BLACK POWER

The Student Nonviolent Campaign Committee, one of the leading organizations that fought segregation harbored a strictly nonviolent approach, with peaceful protests. Not all members agreed with this policy and some even viewed desegregation as a wrong objective to be achieved. Increasing numbers of black youth, particularly, had come to reject the moderate path of cooperation, integration and assimilation of their elders.

During the March against Fear in Mississippi, organized by SNCC and other groups, including Martin Luther King’s SCLC, Stokey Carmichael, a member of the SNCC, enraged at being arrested once again, coined the phrase “Black power!” when he said:

"This is the twenty-seventh time I have been arrested and I ain't going to jail no more! The only way we gonna stop them white men from whuppin' us is to take over. What we gonna start sayin' now is Black Power!"

Over the remainder of the march, there was a division between those aligned with Martin Luther King, Jr. and those aligned with Carmichael, marked by their respective slogans, "Freedom Now" and "Black Power".
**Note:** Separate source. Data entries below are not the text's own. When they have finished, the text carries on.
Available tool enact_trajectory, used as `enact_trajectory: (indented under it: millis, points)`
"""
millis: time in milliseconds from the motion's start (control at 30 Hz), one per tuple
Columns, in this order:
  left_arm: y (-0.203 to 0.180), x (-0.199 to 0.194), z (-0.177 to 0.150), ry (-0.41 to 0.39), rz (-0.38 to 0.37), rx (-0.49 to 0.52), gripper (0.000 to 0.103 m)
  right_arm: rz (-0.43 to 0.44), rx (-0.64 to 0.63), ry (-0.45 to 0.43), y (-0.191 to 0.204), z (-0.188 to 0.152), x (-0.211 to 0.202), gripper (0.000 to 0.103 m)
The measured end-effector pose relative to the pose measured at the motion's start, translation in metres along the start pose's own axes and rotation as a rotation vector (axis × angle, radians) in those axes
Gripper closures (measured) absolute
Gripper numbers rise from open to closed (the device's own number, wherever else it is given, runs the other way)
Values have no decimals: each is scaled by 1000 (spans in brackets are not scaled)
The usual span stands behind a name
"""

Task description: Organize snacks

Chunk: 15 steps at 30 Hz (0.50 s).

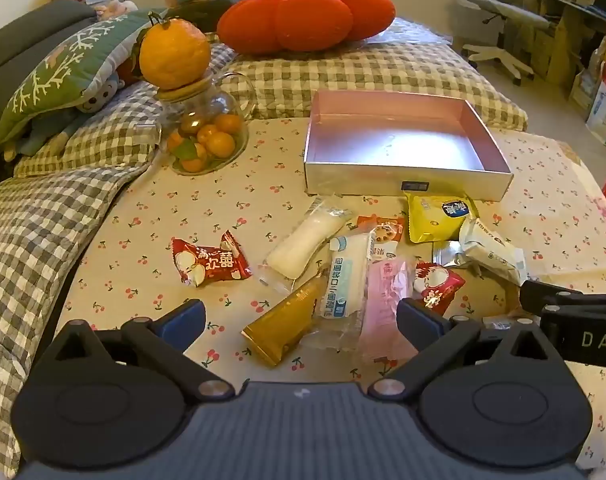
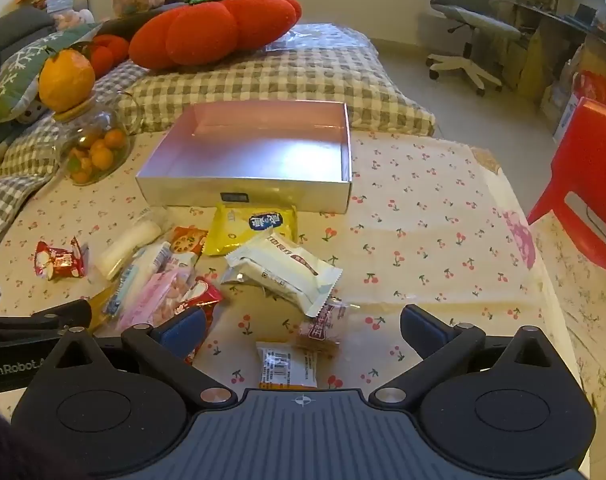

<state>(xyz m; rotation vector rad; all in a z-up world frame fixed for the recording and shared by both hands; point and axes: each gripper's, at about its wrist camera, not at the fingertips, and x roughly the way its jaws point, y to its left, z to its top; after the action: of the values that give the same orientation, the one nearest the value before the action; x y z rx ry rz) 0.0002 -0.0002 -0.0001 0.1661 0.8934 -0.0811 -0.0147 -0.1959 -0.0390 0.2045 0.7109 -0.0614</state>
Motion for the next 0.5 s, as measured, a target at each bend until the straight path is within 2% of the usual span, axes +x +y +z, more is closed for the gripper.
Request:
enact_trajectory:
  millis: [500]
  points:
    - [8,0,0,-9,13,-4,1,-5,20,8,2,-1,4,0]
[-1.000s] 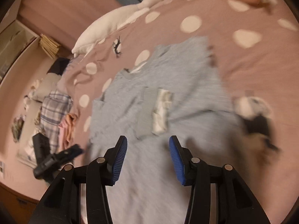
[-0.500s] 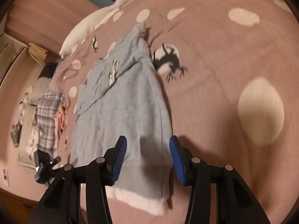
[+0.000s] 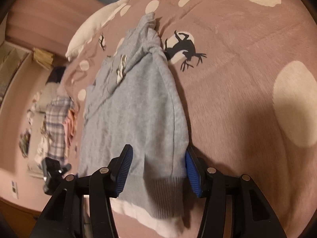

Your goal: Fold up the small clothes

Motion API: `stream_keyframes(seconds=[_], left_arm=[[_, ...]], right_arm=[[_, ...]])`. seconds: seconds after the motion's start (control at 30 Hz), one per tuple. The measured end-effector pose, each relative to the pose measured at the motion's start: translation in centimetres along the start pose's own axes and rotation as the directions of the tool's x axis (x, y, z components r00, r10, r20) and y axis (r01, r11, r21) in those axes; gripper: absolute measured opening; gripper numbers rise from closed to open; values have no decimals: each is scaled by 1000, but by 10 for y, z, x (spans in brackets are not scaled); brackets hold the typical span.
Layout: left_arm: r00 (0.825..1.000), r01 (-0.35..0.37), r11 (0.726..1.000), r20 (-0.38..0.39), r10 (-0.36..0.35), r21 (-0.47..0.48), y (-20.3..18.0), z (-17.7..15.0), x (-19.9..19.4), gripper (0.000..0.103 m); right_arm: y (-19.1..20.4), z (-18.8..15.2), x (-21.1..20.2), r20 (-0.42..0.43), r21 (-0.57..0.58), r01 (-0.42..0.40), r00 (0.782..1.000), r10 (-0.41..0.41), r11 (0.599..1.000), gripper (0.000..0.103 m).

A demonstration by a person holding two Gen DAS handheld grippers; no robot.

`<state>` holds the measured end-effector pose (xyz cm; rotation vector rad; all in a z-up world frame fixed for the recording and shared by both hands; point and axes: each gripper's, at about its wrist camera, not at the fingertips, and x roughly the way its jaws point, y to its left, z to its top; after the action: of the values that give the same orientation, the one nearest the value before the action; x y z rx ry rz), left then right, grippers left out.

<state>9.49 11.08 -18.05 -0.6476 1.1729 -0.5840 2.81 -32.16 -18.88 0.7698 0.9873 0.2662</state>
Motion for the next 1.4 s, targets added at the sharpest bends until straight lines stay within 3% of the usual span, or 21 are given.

Black power thus became a political movement that emphasized racial pride and the creation of black political and cultural institutions to nurture and promote black collective interests, advance black values and secure black autonomy. Some members of the Black Power movement also believed in racial separation, black nationalism and even the use of violence as a means of achieving their aims.

Two groups that embraced the Black Power philosophy were the Nation of Islam and the Black Panthers.

The Black Panther Party was founded to promote civil rights and self-defense of African Americans. It was founded in 1966 in Oakland, California.

Although the party leadership promoted socialist doctrine, the party’s black nationalist attitude and reputation attracted an ideologically diverse membership, to the extent of some members openly disagreeing with the leadership. The group was founded on the principles of its Ten-Point Program, a document that called for "Land, Bread, Housing, Education, Clothing, Justice And Peace," as well as exemption from military service that would utilize African Americans to "fight and kill other people of color in the world who, like Black people, are being victimized by the White racist government of America.